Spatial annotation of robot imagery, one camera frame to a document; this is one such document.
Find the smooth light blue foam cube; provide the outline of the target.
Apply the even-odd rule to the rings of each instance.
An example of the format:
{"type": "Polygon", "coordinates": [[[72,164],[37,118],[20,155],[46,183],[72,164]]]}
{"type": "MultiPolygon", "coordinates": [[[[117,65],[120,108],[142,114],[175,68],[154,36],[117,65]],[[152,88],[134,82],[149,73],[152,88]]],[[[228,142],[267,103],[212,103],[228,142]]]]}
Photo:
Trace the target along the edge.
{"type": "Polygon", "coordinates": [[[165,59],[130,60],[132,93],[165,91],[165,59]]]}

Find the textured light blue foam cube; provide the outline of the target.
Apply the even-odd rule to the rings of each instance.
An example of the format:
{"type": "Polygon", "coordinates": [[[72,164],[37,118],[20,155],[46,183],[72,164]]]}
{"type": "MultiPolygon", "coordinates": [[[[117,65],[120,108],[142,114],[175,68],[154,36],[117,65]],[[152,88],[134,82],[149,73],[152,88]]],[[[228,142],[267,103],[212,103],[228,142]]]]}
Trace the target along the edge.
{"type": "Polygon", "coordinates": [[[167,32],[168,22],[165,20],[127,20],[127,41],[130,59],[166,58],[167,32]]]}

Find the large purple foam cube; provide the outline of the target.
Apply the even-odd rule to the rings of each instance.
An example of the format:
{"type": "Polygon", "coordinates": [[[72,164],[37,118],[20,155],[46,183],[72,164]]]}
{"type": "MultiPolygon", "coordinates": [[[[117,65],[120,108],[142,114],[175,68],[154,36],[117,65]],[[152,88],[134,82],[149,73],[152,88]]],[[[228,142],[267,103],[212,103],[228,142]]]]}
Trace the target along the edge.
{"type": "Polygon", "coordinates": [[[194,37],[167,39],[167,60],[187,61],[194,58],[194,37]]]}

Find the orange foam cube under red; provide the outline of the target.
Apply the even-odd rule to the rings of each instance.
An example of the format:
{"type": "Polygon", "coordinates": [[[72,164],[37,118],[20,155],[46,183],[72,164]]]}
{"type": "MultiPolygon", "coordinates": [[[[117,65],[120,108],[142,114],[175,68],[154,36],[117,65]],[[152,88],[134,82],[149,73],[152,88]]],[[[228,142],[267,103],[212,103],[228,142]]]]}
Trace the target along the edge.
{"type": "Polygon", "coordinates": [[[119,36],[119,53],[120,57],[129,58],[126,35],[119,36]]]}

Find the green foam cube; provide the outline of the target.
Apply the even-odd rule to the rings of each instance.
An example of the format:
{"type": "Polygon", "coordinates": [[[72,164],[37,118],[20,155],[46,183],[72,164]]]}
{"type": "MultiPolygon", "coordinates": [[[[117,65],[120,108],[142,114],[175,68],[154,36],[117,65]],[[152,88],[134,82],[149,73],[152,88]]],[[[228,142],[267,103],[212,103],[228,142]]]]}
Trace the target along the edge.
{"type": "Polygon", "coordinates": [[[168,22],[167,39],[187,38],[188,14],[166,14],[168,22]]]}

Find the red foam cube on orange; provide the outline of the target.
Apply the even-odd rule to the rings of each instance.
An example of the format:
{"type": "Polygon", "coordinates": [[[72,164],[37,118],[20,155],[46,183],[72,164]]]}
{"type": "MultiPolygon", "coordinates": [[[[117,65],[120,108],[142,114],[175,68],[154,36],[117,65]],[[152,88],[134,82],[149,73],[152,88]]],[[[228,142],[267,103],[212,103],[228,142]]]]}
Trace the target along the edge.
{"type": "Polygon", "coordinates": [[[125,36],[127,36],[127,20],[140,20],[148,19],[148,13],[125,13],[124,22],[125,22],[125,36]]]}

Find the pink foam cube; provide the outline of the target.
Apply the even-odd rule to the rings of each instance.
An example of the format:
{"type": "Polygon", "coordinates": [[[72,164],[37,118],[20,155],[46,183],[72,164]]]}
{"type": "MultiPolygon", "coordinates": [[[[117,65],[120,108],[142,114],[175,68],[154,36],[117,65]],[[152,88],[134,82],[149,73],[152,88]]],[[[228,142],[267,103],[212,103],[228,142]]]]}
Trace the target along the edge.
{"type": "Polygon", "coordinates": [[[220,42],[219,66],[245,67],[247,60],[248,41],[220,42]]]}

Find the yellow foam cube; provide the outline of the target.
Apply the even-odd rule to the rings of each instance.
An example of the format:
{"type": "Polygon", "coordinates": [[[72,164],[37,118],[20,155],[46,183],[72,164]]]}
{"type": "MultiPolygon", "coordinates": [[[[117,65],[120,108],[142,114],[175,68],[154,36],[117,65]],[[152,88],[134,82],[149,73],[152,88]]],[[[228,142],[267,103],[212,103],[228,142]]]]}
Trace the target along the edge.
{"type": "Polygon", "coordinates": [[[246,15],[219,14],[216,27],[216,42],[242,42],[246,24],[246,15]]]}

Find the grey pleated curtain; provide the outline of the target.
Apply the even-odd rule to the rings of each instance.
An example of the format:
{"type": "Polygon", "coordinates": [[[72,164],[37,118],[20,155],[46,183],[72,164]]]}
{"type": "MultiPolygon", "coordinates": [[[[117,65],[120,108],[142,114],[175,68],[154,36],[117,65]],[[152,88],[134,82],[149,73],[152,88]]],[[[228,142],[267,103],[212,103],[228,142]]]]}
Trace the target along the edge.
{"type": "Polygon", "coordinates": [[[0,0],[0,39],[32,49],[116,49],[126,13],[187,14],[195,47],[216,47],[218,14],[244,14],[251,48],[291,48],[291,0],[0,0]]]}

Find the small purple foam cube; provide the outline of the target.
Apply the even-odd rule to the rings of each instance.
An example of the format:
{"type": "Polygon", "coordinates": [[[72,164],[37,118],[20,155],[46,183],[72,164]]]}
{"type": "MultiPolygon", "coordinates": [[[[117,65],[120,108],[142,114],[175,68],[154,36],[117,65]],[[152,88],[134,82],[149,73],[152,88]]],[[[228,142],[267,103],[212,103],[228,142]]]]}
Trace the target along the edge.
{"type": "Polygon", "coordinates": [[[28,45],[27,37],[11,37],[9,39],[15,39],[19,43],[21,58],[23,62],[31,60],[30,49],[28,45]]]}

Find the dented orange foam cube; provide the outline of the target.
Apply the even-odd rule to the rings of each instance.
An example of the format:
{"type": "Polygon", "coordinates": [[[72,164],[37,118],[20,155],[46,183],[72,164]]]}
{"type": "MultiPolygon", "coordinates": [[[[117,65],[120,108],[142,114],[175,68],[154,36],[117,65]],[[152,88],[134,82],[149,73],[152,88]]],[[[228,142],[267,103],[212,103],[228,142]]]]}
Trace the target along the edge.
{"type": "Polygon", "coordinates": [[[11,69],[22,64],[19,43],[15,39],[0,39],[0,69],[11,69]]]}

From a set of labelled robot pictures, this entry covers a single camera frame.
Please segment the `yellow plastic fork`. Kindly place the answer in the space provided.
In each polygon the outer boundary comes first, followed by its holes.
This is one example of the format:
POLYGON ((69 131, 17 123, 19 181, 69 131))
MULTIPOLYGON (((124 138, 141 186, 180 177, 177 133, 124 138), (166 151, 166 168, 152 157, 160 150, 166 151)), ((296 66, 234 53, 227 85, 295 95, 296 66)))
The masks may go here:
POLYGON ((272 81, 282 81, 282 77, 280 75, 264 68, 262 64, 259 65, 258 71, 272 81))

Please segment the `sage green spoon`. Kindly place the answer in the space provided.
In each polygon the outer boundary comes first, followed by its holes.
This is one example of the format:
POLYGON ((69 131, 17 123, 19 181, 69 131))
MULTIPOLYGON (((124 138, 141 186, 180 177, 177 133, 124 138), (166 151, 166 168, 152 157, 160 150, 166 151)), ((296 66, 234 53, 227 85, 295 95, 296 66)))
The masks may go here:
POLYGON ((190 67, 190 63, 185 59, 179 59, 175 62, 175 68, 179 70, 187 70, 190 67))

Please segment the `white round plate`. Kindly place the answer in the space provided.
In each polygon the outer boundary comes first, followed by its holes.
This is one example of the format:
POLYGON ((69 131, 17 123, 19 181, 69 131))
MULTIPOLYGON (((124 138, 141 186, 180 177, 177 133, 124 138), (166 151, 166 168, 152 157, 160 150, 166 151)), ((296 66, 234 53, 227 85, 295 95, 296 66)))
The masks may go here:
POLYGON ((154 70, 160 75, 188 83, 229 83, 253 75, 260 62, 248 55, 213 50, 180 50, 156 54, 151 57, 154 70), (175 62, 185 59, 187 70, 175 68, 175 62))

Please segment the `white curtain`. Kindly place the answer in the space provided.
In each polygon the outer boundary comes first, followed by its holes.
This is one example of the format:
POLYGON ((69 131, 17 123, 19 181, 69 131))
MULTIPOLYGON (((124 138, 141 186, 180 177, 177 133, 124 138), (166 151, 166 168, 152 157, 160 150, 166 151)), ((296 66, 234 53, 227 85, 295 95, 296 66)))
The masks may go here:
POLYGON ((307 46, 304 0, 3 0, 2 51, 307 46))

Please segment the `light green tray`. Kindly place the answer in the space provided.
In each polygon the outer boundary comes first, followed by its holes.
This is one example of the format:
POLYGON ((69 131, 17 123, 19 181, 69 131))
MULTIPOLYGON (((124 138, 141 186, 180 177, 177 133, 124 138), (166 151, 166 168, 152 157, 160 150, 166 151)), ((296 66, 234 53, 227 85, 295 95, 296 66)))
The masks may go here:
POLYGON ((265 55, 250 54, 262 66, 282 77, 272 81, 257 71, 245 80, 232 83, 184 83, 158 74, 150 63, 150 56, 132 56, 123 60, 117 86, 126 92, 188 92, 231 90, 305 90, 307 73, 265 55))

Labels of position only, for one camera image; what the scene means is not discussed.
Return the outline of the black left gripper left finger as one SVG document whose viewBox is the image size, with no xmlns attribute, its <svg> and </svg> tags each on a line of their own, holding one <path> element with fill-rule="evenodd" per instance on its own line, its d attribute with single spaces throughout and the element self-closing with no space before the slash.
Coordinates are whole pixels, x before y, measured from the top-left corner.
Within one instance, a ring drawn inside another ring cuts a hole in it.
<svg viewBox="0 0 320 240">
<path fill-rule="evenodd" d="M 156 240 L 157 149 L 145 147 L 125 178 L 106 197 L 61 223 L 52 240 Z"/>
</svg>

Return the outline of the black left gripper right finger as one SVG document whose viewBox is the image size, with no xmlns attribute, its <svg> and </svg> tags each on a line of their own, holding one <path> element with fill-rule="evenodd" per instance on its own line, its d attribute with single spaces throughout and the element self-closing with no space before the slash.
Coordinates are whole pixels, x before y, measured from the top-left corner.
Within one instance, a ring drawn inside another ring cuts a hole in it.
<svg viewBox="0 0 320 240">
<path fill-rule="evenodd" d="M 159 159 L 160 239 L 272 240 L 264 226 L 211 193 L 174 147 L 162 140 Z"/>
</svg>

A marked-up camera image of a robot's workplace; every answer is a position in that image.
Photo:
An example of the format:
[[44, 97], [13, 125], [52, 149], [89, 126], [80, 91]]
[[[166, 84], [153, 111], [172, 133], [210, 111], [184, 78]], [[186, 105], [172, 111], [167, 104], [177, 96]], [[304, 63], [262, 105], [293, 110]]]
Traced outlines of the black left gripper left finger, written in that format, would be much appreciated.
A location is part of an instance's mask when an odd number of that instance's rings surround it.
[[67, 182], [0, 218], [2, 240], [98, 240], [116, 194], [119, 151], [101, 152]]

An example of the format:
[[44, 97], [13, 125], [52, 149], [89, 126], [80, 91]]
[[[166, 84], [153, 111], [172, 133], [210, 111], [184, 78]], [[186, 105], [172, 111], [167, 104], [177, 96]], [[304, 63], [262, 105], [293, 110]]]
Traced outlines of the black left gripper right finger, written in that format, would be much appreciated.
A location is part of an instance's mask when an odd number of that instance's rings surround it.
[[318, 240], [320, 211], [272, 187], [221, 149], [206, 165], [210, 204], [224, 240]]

§ **Prompt**
Each line above, from the one that contains "Traced outlines of the black left gripper right" to the last line of the records, should be repeated exactly. Leave out all others.

§ **Response to this task**
Traced outlines of the black left gripper right finger, written in that format, would be much appreciated.
A location is part of an instance's mask when an odd number of that instance's rings surround it.
[[318, 240], [320, 211], [272, 187], [221, 149], [206, 165], [210, 204], [224, 240]]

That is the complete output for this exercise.